On Wed, 2006-11-08 at 18:28 -0800, Howard Chu wrote:
snip
MIT Kerberos is known to work very poorly with OpenLDAP slapd. Heimdal is known to work well. On the client side, either one will work, but generally I would recommend using Heimdal.
I have heard that through other sources as well.
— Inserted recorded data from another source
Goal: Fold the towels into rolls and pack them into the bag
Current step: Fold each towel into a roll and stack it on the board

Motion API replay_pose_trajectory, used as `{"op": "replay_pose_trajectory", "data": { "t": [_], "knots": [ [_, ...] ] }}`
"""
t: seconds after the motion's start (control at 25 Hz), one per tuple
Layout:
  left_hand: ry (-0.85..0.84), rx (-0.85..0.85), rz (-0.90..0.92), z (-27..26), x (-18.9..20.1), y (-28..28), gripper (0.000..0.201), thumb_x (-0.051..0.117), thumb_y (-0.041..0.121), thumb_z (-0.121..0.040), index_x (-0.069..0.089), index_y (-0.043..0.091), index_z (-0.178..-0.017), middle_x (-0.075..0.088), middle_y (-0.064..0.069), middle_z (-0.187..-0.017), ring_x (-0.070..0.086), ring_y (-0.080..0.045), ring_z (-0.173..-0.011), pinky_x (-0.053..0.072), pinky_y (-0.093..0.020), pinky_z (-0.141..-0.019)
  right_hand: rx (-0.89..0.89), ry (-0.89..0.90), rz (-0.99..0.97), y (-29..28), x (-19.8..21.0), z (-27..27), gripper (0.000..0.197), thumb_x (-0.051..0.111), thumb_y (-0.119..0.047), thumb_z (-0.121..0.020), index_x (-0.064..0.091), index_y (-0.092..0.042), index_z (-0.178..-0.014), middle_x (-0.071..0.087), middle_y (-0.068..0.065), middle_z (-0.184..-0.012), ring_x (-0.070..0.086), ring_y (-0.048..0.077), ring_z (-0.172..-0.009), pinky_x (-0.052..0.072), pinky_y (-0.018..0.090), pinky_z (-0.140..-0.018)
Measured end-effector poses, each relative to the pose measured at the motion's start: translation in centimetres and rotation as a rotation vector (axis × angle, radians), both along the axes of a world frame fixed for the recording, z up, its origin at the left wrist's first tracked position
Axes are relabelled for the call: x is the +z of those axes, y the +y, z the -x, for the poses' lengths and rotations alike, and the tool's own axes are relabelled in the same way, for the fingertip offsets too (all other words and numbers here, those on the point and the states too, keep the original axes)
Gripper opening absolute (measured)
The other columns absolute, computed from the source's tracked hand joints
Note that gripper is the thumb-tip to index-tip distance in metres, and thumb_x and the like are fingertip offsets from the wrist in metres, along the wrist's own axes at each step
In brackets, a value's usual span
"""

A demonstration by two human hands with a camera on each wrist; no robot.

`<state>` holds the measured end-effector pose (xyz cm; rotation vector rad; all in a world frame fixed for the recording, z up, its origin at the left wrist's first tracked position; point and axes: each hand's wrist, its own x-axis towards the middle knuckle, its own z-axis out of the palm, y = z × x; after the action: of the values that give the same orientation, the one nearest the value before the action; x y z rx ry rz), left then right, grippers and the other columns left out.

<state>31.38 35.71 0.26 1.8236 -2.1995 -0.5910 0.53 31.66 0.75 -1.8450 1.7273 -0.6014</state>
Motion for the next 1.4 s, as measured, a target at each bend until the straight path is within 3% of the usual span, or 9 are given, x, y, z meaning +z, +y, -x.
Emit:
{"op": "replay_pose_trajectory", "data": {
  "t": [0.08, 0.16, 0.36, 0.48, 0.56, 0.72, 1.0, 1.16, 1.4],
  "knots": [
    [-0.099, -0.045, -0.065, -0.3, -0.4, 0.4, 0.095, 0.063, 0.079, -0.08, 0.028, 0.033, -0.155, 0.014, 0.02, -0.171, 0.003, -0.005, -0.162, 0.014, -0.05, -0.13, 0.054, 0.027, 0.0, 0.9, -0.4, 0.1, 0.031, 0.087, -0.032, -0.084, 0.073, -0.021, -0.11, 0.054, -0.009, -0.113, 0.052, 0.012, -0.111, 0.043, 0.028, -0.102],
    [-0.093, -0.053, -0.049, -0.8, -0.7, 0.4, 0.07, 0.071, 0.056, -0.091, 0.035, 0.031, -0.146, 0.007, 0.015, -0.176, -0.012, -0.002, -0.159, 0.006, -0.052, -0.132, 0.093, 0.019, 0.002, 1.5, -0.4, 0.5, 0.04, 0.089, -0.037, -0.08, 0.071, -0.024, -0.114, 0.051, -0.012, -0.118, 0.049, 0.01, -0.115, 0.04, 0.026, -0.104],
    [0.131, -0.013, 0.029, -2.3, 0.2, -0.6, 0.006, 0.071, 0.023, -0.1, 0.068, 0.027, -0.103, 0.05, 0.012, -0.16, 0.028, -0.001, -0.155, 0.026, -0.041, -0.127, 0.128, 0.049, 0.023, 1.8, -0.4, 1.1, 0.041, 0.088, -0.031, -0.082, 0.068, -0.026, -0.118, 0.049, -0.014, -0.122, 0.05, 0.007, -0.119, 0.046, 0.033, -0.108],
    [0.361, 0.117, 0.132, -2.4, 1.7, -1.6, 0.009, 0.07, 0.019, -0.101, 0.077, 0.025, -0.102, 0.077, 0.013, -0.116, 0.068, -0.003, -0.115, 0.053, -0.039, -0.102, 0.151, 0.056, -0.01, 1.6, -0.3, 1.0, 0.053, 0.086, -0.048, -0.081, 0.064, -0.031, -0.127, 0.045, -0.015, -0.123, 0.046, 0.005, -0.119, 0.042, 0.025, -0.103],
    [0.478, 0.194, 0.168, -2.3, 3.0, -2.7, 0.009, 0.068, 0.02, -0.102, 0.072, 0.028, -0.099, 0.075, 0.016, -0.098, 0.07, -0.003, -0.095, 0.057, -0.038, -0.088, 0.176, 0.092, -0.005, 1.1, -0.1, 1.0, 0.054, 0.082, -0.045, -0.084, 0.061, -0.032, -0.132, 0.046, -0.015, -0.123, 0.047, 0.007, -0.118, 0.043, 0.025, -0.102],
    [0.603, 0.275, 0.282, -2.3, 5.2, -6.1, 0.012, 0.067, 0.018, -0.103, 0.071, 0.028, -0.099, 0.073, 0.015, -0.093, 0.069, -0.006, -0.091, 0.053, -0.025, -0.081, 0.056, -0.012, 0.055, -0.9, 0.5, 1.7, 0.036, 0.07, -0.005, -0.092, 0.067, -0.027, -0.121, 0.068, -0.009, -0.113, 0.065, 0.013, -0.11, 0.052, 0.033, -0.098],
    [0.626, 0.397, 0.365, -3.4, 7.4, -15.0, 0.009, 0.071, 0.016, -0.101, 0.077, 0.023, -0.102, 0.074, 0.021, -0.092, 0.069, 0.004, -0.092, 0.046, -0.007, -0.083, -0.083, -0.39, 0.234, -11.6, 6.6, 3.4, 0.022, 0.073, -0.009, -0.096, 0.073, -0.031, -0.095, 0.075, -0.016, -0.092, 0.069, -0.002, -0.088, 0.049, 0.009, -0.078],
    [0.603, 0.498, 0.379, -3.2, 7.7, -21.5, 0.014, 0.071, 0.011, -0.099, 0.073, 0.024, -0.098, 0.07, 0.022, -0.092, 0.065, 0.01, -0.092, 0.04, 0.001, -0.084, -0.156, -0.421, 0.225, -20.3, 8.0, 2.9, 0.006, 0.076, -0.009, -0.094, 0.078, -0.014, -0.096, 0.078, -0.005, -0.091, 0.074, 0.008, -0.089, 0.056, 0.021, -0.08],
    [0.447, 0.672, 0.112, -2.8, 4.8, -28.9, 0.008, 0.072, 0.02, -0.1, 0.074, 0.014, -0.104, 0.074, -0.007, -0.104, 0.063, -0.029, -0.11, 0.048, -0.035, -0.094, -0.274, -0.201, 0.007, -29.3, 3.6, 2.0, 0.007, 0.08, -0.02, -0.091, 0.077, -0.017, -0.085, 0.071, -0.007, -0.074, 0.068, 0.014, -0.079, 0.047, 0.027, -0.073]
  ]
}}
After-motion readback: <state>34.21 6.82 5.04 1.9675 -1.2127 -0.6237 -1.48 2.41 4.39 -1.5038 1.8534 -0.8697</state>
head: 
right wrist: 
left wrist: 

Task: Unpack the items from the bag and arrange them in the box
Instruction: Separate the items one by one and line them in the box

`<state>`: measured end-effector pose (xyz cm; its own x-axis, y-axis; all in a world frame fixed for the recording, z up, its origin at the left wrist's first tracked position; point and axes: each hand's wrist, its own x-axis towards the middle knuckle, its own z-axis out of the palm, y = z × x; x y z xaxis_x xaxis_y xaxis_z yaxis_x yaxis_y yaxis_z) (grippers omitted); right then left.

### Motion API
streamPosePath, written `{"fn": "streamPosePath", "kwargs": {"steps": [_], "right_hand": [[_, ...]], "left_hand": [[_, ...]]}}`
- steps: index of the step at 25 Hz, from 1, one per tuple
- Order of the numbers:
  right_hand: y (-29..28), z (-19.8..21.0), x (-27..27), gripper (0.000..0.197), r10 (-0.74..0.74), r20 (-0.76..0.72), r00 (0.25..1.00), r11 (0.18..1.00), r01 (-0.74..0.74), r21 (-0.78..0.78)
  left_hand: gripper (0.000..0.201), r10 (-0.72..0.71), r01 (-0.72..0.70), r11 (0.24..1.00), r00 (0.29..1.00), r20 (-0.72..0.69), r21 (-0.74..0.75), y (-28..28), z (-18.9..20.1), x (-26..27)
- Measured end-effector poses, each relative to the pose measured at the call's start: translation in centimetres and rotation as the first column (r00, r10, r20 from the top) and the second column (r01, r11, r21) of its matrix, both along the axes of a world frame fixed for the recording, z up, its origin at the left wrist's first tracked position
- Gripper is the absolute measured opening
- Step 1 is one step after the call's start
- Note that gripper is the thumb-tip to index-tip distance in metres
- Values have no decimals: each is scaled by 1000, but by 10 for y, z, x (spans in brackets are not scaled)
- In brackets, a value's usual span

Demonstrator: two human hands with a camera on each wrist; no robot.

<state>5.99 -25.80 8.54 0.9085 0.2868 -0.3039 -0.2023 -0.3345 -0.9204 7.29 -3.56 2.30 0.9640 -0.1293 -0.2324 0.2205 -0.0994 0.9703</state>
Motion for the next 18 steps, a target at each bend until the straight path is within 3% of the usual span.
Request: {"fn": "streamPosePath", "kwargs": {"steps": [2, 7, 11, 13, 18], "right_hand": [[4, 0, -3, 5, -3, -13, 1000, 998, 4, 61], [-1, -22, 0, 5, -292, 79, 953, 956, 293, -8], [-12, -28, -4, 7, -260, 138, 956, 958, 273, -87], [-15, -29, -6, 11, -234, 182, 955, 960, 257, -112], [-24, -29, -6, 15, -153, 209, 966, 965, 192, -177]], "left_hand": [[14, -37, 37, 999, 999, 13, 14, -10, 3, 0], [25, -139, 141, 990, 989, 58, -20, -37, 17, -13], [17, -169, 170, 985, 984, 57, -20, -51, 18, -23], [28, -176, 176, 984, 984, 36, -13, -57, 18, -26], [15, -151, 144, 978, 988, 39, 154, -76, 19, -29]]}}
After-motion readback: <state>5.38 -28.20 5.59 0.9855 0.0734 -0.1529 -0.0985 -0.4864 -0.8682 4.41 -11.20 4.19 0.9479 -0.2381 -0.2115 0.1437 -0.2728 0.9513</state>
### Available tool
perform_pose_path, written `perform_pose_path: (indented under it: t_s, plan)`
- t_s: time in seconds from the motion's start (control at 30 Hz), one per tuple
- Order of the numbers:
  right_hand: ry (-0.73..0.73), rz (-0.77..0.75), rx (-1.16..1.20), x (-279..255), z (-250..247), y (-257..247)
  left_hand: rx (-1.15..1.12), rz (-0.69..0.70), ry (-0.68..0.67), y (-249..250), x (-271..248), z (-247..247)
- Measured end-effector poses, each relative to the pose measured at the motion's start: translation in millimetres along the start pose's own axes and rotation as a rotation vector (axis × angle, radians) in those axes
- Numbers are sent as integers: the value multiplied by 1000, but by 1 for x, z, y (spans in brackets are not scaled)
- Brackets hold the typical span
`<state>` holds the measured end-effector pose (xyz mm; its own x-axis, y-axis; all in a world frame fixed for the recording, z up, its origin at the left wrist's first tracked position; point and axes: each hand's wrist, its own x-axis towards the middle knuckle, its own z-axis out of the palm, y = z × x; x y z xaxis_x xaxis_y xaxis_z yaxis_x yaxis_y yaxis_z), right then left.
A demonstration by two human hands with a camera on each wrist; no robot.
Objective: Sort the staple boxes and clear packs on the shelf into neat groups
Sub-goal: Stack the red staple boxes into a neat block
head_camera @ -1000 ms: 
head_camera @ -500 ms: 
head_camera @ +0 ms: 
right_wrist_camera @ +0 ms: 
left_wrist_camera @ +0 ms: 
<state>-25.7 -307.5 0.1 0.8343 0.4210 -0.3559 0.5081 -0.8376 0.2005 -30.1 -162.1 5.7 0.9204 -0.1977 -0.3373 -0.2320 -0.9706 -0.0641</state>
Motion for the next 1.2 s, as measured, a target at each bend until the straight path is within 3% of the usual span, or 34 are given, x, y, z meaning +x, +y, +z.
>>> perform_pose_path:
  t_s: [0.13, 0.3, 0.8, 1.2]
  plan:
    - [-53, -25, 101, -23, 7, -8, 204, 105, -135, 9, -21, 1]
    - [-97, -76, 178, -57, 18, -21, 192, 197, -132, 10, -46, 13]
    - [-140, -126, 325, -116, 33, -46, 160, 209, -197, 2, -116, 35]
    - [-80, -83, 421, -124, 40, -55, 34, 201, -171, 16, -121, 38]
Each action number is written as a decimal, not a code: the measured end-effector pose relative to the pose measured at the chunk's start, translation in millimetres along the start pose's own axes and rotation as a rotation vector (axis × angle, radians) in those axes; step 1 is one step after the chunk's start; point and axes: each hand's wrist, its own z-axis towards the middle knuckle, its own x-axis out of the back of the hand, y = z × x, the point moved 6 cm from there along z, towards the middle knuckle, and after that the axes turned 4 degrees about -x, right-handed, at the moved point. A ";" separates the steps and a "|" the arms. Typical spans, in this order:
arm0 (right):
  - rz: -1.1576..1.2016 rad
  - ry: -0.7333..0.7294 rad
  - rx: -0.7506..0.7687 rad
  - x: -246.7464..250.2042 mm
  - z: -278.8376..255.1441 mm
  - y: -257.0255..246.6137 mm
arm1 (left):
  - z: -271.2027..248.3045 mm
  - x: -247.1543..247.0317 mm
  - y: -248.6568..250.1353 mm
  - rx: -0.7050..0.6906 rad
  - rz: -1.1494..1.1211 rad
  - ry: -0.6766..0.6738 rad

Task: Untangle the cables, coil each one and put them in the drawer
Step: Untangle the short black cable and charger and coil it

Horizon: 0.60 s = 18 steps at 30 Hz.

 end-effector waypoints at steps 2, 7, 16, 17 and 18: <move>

I'm really just using MIT kerberos because it shipped with my distro. Can I move the kerberos database directly to Hemidal in the future?
snip
I figure this is one of three possible problems. 1 - saslauthd isn't working right
SASL-enabled servers don't talk to saslauthd to perform GSSAPI authentication, so that is out of the equation.
That's very interesting. If openldap and other sasl enabled services don't need saslauthd, what does use it? Just curious. Maybe it's something I can turn off.
2 - ldap isn't talking to sasl correctly
unlikely.
3 - I've done something wrong with my ldap quires.
possible.
Kerberos seems to work fine. I can get my credentials with kinit, and the GSSAPI credentials are working for ssh logins. Also, I can use testsaslauthd and get a success from the authd server.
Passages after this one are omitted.